### [Directions]
The required output is the exact run of lines below that opens at the line with "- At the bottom" and closes at the line with "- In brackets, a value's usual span".

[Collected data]
::::::

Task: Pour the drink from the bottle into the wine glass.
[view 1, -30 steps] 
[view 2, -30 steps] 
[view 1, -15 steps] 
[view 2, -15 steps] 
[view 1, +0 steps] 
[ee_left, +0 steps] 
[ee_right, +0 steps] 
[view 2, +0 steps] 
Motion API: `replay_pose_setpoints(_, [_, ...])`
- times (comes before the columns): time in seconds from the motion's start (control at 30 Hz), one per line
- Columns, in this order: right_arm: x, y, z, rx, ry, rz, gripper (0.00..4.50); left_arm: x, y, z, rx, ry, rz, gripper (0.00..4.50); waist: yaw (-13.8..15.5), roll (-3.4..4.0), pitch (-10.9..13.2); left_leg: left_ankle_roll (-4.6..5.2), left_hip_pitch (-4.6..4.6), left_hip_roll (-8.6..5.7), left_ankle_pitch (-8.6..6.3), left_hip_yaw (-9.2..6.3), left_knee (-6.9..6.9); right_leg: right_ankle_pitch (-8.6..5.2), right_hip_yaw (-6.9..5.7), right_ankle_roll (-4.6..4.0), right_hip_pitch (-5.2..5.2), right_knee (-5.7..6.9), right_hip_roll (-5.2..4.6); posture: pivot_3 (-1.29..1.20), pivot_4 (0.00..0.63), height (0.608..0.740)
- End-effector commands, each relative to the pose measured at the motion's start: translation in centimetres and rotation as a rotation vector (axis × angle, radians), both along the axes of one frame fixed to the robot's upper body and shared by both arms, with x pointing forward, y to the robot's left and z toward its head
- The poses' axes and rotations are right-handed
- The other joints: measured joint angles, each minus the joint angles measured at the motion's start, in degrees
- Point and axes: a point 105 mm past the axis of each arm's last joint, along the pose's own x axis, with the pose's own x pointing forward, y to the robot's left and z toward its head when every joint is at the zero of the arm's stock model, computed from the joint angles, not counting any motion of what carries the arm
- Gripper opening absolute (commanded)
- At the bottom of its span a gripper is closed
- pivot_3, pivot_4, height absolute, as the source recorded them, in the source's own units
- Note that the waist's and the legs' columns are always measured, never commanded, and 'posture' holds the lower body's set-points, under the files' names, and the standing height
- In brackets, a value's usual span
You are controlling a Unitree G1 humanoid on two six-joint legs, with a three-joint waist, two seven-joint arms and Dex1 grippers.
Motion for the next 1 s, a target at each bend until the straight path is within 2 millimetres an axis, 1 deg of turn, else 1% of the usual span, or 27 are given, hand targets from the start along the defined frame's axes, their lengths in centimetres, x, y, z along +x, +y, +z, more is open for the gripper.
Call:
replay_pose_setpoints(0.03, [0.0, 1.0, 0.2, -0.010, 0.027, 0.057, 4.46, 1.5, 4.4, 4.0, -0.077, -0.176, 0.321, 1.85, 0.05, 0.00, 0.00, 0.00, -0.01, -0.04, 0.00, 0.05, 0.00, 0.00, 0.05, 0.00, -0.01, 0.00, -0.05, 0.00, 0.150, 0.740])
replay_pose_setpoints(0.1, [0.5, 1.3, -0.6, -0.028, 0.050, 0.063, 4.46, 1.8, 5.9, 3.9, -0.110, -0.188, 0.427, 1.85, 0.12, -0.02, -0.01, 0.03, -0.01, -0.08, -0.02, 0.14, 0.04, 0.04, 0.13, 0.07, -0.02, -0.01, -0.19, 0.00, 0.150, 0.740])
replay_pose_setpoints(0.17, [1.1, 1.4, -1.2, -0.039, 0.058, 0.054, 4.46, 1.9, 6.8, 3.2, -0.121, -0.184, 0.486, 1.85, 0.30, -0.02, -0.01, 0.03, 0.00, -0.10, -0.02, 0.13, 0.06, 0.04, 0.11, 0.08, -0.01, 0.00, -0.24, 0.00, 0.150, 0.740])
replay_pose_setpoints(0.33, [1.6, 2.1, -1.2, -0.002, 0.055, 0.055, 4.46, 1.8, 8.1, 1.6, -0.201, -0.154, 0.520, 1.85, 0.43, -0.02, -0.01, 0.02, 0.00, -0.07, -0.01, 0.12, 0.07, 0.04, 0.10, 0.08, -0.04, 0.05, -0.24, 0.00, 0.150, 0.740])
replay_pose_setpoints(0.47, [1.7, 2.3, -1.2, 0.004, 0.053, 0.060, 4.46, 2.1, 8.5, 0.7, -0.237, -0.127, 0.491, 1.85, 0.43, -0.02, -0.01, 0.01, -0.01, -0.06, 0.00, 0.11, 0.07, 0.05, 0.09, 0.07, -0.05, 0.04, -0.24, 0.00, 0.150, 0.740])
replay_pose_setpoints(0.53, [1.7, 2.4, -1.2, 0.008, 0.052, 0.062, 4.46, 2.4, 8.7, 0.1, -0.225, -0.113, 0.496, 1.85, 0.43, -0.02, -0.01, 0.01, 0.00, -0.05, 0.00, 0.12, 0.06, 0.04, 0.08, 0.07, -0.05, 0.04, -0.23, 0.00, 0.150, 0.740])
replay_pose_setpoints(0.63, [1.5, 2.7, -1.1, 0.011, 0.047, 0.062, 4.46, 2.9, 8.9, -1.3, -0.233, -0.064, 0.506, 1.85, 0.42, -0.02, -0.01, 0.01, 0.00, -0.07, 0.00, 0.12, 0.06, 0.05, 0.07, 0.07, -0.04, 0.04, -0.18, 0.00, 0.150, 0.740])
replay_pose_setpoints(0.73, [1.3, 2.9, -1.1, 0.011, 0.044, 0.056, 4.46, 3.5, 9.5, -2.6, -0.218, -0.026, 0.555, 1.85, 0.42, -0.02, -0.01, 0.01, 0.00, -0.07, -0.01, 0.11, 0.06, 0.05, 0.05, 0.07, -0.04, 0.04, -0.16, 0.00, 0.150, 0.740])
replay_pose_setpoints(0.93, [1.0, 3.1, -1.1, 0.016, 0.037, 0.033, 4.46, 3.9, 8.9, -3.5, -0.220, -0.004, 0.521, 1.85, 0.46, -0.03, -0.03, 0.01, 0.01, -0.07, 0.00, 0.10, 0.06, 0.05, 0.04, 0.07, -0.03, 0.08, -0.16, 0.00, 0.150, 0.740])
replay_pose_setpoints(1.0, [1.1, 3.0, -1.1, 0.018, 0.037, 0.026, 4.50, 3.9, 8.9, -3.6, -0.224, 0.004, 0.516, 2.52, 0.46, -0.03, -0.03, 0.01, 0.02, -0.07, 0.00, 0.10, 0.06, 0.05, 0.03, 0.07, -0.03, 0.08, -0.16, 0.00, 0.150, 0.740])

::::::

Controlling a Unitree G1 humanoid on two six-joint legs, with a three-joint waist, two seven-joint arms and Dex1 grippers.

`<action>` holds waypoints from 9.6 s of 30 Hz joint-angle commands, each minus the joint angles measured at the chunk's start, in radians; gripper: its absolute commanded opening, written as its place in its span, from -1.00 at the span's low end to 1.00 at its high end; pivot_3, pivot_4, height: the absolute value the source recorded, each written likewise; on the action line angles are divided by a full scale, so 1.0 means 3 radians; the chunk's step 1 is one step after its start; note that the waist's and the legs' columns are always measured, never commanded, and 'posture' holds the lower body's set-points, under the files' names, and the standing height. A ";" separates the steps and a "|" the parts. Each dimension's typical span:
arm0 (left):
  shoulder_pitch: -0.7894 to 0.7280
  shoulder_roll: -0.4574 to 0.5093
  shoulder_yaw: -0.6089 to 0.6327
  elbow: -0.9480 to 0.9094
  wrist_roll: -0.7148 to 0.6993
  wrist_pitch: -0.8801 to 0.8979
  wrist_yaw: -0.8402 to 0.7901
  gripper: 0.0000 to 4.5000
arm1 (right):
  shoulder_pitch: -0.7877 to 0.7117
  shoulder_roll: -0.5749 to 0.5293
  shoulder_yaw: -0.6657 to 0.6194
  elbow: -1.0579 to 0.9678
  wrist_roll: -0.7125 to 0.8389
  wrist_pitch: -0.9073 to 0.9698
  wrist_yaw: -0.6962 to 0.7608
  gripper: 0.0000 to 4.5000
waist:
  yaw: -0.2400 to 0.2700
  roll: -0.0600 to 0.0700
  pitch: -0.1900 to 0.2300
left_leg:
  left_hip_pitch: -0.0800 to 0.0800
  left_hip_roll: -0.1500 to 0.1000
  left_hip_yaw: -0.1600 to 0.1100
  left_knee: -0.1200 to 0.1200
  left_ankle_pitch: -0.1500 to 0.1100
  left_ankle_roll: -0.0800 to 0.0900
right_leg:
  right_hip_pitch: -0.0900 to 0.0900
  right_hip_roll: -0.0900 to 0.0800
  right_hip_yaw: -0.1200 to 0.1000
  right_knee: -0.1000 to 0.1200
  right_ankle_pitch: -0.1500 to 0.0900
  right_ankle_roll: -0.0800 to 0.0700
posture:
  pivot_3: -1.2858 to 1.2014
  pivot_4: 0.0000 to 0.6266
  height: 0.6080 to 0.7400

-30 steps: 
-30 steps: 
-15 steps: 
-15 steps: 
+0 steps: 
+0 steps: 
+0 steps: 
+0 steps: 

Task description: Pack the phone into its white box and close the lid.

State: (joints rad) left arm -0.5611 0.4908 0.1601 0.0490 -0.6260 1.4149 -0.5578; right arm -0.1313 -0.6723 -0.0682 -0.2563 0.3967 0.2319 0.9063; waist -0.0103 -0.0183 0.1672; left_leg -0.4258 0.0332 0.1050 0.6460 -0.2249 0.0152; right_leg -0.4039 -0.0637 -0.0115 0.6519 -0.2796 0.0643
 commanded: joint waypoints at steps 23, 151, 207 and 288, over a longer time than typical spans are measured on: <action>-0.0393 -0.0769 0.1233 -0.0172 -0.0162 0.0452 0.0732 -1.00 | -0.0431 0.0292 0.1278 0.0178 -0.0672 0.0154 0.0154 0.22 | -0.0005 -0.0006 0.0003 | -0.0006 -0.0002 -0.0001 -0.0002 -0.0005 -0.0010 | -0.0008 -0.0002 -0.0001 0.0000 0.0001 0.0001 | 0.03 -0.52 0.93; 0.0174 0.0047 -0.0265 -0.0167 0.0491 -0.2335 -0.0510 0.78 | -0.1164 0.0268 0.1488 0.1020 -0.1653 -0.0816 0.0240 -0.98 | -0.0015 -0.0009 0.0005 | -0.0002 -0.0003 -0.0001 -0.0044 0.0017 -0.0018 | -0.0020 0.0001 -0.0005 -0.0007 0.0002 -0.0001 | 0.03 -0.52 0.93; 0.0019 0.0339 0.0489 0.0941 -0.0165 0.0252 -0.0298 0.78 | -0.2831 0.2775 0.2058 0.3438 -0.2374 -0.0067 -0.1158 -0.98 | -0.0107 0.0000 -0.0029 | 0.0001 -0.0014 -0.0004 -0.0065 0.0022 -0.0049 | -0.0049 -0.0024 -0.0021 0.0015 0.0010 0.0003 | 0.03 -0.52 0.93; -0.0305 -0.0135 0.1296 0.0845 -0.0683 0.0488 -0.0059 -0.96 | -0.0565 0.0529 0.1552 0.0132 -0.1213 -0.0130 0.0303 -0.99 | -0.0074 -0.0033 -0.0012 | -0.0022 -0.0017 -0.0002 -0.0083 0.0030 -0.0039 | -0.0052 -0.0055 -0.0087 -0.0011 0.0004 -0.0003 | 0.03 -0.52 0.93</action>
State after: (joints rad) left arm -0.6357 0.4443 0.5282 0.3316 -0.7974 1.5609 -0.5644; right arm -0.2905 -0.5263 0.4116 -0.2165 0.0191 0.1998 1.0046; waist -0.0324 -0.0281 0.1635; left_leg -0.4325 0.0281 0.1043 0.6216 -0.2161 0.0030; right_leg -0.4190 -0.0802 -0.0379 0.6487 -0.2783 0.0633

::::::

### [Written response]
- At the bottom of its span a gripper is closed
- pivot_3, pivot_4, height absolute, as the source recorded them, in the source's own units
- Note that the waist's and the legs' columns are always measured, never commanded, and 'posture' holds the lower body's set-points, under the files' names, and the standing height
- In brackets, a value's usual span

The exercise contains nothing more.